## [PROBLEM]
How many lines in these entries contain the string "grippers"? Reply with the number alone.

---

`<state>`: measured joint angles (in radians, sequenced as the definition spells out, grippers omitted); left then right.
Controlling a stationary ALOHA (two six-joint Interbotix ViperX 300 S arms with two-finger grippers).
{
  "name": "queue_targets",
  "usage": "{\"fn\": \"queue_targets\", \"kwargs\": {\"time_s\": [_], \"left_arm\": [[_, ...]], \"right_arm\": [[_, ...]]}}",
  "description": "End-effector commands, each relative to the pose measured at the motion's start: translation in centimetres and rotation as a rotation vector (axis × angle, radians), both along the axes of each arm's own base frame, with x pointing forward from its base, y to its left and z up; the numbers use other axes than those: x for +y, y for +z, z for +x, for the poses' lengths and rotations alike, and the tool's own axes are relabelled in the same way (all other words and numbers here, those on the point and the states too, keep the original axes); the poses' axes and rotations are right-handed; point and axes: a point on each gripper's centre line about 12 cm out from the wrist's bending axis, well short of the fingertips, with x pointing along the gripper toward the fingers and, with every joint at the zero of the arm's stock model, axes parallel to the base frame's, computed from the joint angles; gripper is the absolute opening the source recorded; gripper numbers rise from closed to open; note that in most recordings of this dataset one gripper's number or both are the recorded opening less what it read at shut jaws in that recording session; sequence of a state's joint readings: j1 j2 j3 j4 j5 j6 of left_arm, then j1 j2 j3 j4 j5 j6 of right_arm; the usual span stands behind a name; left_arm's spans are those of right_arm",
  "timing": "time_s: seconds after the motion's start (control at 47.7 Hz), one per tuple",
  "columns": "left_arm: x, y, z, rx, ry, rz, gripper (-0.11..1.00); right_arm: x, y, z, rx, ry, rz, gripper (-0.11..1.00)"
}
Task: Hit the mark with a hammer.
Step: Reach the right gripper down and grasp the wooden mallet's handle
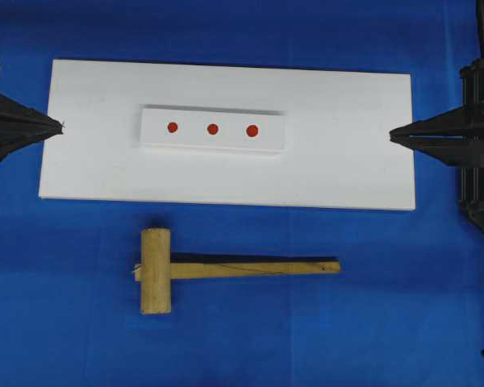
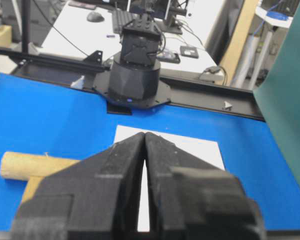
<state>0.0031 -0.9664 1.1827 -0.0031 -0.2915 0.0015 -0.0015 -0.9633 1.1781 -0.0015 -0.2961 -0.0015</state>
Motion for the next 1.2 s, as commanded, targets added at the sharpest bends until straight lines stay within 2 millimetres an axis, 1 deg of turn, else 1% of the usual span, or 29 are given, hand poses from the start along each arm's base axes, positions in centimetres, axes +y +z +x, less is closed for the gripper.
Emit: {"fn": "queue_targets", "kwargs": {"time_s": [0.0,0.126,0.294,0.482,0.566,0.629,0.671,0.734,0.902,0.923,0.965,0.986,1.007,1.09,1.174], "left_arm": [[0.0,0.8,0.2,-0.020,-0.001,0.000,0.00],[0.0,0.8,0.2,-0.020,-0.001,0.000,0.00],[0.0,0.7,0.2,-0.017,-0.001,0.002,0.00],[0.0,0.6,0.2,-0.012,-0.001,0.000,0.00],[0.0,0.6,0.2,-0.011,-0.001,0.002,0.00],[0.0,0.6,0.2,-0.012,0.001,0.002,0.00],[0.0,0.5,0.2,-0.011,-0.001,0.002,0.00],[0.0,0.5,0.2,-0.011,0.001,0.000,0.00],[0.0,0.5,0.2,-0.011,-0.001,-0.001,0.00],[0.0,0.5,0.2,-0.009,0.001,-0.001,0.00],[0.0,0.4,0.2,-0.006,0.001,-0.001,0.00],[0.0,0.3,0.2,-0.005,-0.001,-0.001,0.00],[0.0,0.3,0.2,-0.005,-0.001,-0.001,0.00],[0.0,0.1,0.2,-0.002,-0.001,-0.001,0.00],[0.0,0.0,0.2,0.000,0.000,-0.003,0.00]], "right_arm": [[0.2,0.6,0.3,-0.009,0.009,0.012,0.00],[0.8,0.4,1.3,0.054,0.037,0.045,-0.06],[2.3,0.4,3.1,0.129,0.101,0.093,-0.06],[4.9,-0.7,5.6,0.226,0.185,0.112,-0.06],[5.9,-1.4,6.9,0.267,0.207,0.119,-0.03],[6.4,-2.0,7.9,0.300,0.214,0.128,0.03],[6.7,-2.5,8.6,0.324,0.213,0.140,0.09],[7.0,-3.5,9.8,0.371,0.208,0.157,0.21],[8.1,-5.7,12.6,0.445,0.209,0.173,0.71],[8.2,-6.0,13.0,0.448,0.208,0.174,0.78],[8.6,-6.7,13.8,0.455,0.207,0.183,0.88],[8.7,-7.0,14.2,0.456,0.206,0.189,0.90],[8.8,-7.3,14.5,0.453,0.204,0.196,0.90],[9.1,-8.9,15.7,0.454,0.186,0.231,0.86],[9.4,-11.0,16.9,0.456,0.163,0.268,0.86]]}}
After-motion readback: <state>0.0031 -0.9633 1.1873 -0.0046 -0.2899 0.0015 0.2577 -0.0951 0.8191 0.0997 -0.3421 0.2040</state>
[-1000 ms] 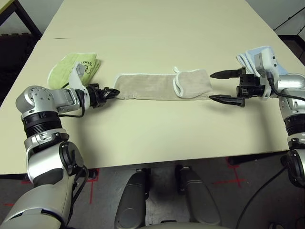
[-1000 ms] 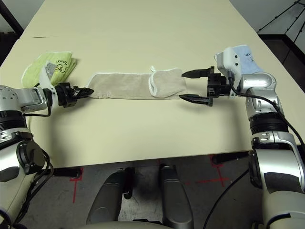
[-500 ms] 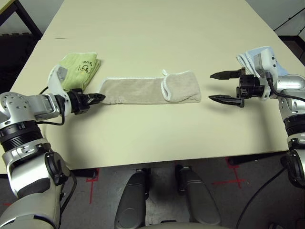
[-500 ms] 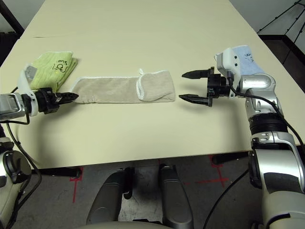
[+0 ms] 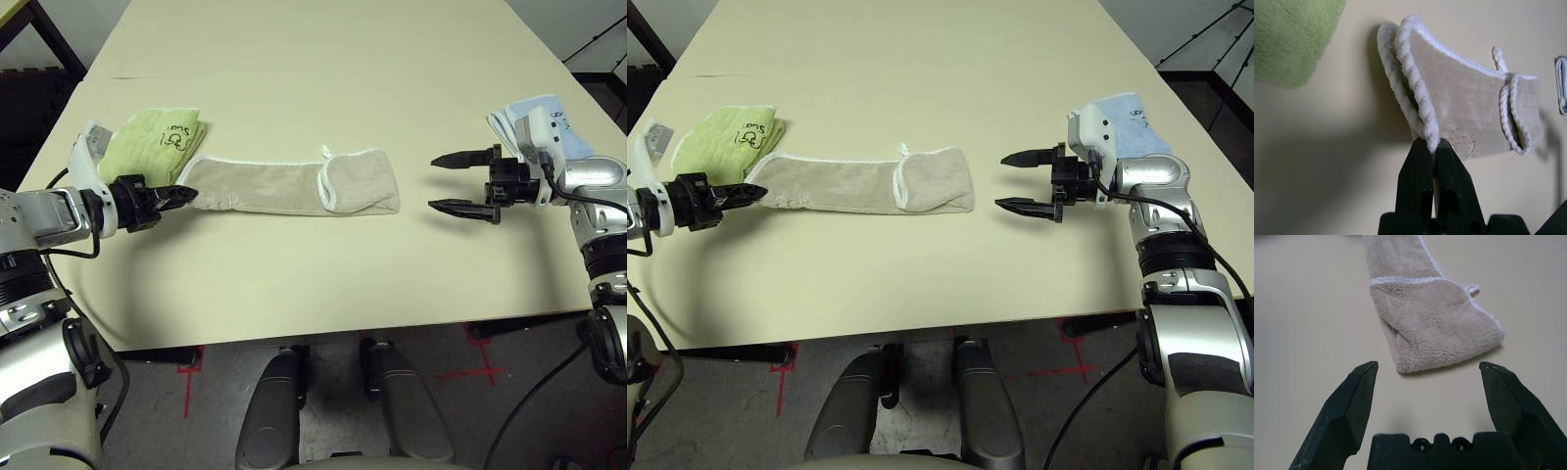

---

## [SOLUTION TO THIS TASK]
2